Records for this exercise
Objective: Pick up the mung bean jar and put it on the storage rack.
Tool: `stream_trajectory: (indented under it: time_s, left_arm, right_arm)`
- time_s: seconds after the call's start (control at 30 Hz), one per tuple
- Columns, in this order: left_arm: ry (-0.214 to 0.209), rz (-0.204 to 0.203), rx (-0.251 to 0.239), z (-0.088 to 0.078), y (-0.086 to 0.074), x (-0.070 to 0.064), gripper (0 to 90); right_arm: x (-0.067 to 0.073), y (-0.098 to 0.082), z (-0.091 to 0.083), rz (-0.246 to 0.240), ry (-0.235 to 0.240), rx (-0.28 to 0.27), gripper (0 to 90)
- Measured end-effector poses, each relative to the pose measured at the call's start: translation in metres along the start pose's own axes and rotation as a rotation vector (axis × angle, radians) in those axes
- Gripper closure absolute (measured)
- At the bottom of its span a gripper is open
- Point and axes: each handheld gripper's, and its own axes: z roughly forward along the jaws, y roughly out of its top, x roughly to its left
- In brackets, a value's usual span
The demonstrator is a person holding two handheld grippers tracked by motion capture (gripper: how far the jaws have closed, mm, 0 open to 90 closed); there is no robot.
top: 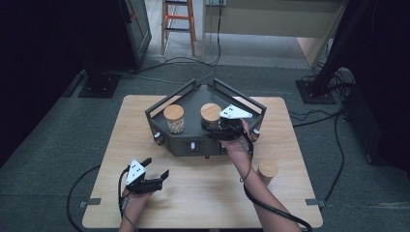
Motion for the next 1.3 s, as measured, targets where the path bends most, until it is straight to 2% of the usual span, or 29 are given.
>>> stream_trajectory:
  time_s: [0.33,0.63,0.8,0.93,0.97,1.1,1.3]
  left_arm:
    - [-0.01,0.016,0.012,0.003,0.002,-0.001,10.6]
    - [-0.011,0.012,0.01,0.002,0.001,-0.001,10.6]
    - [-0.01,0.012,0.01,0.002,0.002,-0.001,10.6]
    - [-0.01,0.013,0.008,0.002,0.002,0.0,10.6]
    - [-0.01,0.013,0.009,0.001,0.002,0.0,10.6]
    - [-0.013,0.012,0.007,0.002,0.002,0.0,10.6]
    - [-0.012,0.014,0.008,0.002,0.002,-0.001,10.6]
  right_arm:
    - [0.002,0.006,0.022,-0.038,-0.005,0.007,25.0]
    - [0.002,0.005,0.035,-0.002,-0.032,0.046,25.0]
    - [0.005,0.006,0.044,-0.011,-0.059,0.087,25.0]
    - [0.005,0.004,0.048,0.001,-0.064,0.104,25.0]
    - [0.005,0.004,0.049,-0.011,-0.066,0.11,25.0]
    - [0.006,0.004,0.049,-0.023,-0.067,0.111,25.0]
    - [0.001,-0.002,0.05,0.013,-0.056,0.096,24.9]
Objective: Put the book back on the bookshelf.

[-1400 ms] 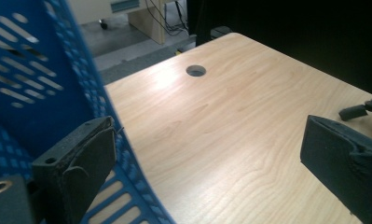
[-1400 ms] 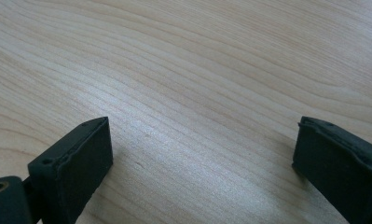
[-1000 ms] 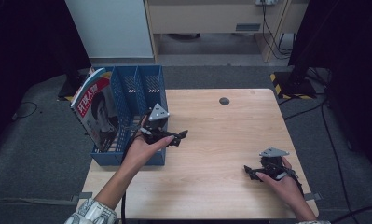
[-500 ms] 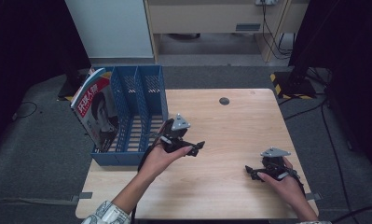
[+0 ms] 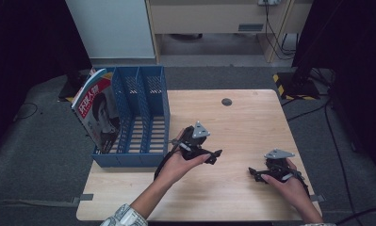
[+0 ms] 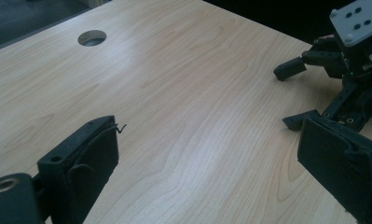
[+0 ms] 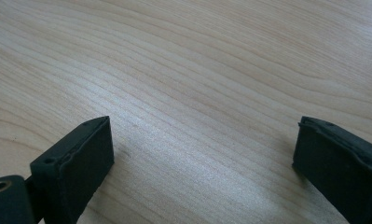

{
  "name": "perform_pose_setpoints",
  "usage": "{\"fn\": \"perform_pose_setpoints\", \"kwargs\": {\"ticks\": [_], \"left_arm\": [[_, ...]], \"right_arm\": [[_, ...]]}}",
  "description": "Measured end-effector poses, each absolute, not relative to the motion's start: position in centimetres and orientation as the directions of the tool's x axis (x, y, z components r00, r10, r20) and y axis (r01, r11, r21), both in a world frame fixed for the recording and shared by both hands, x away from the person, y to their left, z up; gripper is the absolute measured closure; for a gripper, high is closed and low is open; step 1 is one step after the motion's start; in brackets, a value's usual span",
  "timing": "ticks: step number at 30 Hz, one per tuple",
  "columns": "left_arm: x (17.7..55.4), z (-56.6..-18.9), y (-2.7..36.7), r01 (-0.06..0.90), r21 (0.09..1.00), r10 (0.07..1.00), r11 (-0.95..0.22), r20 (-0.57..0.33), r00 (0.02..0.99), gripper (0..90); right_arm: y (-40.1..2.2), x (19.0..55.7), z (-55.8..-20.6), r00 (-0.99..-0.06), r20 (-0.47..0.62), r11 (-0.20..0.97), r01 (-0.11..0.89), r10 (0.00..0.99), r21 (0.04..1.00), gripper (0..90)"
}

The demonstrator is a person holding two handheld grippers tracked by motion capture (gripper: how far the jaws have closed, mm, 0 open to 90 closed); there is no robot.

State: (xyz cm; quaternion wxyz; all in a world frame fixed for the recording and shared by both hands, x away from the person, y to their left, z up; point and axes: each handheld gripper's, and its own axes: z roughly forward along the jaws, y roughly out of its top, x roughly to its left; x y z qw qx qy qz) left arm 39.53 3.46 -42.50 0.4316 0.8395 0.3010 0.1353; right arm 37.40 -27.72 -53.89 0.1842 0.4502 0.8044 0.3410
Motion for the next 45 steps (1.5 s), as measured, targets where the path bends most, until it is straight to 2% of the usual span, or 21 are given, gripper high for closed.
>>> {"fn": "perform_pose_setpoints", "kwargs": {"ticks": [28,45], "left_arm": [[38.8,-47.5,0.9,0.435,0.747,0.596,-0.503,-0.065,0.8,5.9],[38.8,-49.9,1.8,0.477,0.704,0.615,-0.526,-0.072,0.785,5.9]], "right_arm": [[-27.7,37.4,-53.9,-0.53,0.006,0.367,0.596,0.848,0.714,5.2],[-27.7,37.4,-53.9,-0.53,0.005,0.368,0.596,0.848,0.714,5.1]]}}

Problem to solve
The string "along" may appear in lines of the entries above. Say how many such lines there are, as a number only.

Answer section
3